For cytotoxicity assays, PBMC of Patient 36 were separated into CD8+ cells and CD8 cells using magnetic anti-CD8 microbeads (Miltenyi Biotec, Gladbach, Germany). CD8 cells were pulsed with the PBF A24.2 peptide for 60 min. Half of the CD8 cells were cryopreserved at –80°C for the second stimulation. CD8+ cells (2.5 × 105/well) and irradiated PBF A24.2 peptide-pulsed CD8 cells (5 × 105/well) were cocultured in 37 wells of a 48-well cell culture plate in 500 µL of AIM-V with 10%HS, IL-2 and IL-7. On day 7, the second stimulation was performed by adding irradiated peptide-pulsed CD8 cells to each culture well in 500 µL of freshly replaced AIM-V with 10%HS, IL-2 and IL-7. On day 14–28, they were subjected to tetramer-based cytotoxicity assays.

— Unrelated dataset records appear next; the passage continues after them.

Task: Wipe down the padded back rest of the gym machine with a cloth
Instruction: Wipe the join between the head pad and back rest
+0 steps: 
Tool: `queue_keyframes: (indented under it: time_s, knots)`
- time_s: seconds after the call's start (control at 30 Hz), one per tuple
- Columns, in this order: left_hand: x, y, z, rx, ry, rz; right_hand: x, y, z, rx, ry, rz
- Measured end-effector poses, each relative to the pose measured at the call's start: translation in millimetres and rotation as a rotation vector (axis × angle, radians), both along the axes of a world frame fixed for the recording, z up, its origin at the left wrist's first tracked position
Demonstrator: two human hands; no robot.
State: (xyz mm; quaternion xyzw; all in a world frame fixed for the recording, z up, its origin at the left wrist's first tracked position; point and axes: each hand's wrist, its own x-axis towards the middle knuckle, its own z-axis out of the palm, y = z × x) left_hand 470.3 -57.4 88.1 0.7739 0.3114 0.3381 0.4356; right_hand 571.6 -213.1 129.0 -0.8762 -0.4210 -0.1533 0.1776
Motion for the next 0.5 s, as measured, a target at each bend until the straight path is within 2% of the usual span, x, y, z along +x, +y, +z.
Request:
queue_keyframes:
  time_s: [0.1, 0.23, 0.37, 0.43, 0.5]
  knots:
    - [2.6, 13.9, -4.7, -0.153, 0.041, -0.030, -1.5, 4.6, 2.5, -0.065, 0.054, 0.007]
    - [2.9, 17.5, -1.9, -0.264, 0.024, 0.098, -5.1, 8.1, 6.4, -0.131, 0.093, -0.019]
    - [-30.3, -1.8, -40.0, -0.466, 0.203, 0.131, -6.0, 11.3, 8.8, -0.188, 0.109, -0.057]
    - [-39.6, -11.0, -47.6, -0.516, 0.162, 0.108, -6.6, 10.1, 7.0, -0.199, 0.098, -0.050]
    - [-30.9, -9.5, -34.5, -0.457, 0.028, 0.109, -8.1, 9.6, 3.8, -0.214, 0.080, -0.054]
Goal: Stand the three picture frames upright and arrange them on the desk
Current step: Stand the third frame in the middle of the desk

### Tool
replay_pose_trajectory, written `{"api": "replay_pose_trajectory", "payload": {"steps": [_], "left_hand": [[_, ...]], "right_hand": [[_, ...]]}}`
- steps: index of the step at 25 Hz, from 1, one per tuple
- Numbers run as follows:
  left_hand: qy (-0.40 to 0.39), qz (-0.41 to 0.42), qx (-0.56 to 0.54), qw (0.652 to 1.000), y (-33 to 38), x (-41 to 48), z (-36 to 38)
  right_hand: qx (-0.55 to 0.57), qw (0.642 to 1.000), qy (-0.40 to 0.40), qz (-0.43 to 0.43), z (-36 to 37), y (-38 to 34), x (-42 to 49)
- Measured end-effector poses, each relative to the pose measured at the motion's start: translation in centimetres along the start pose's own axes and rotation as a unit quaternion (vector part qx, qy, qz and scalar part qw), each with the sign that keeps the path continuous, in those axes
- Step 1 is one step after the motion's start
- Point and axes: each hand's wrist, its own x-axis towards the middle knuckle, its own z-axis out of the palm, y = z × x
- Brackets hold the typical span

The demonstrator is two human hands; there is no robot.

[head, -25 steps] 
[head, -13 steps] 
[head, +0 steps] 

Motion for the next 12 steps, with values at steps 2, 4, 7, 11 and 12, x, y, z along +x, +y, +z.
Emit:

Tetramer-based frequency analysis.  An fluorescein isothiocyanate-conjugated HLA-A24/HIV tetramer (here termed the control tetramer) and a phycoerythrin (PE)-conjugated HLA-A24/PBF A24.2 tetramer (A24/PBF A24.2 tetramer) were constructed by Medical & Biological Laboratories Co. Ltd. (Tokyo, Japan). PBMC from patients were stimulated with the PBF A24.2 peptide by LD/MLPC as described above. From each microwell containing 200 µL of the microculture pool, 100 µL was transferred to a V-bottom microwell and washed. On the spin-down pellets, the control tetramer and A24/PBF A24.2 tetramer (10 nM in 25 µL of phosphate-buffered saline (PBS)) were added in combination and incubated for 15 min at room temperature. Then a PE-Cy5-conjugated anti-CD8 antibody (eBioscience, San Diego, CA, USA) was added (dilution of 1:30 in 25 µL of PBS containing the control tetramer and A24/PBF A24.2 tetramer) and incubated for another 15 min. The cells were washed in PBS twice, fixed with 0.5% formaldehyde, and analyzed by flow cytometry using FACScan and CellQuest software (Becton Dickinson, San Jose, CA, USA). CD8+ living cells were gated and the cells labeled with the A24/PBF A24.2 tetramer and non-labeled cells with the control tetramer were referred to as tetramer-positive cells. The frequency of anti-PBF A24.2 CTLs was evaluated using the following calculation: (number of tetramer-positive wells)/([numbers of total tested wells] × [number of CD8+ cells per well]).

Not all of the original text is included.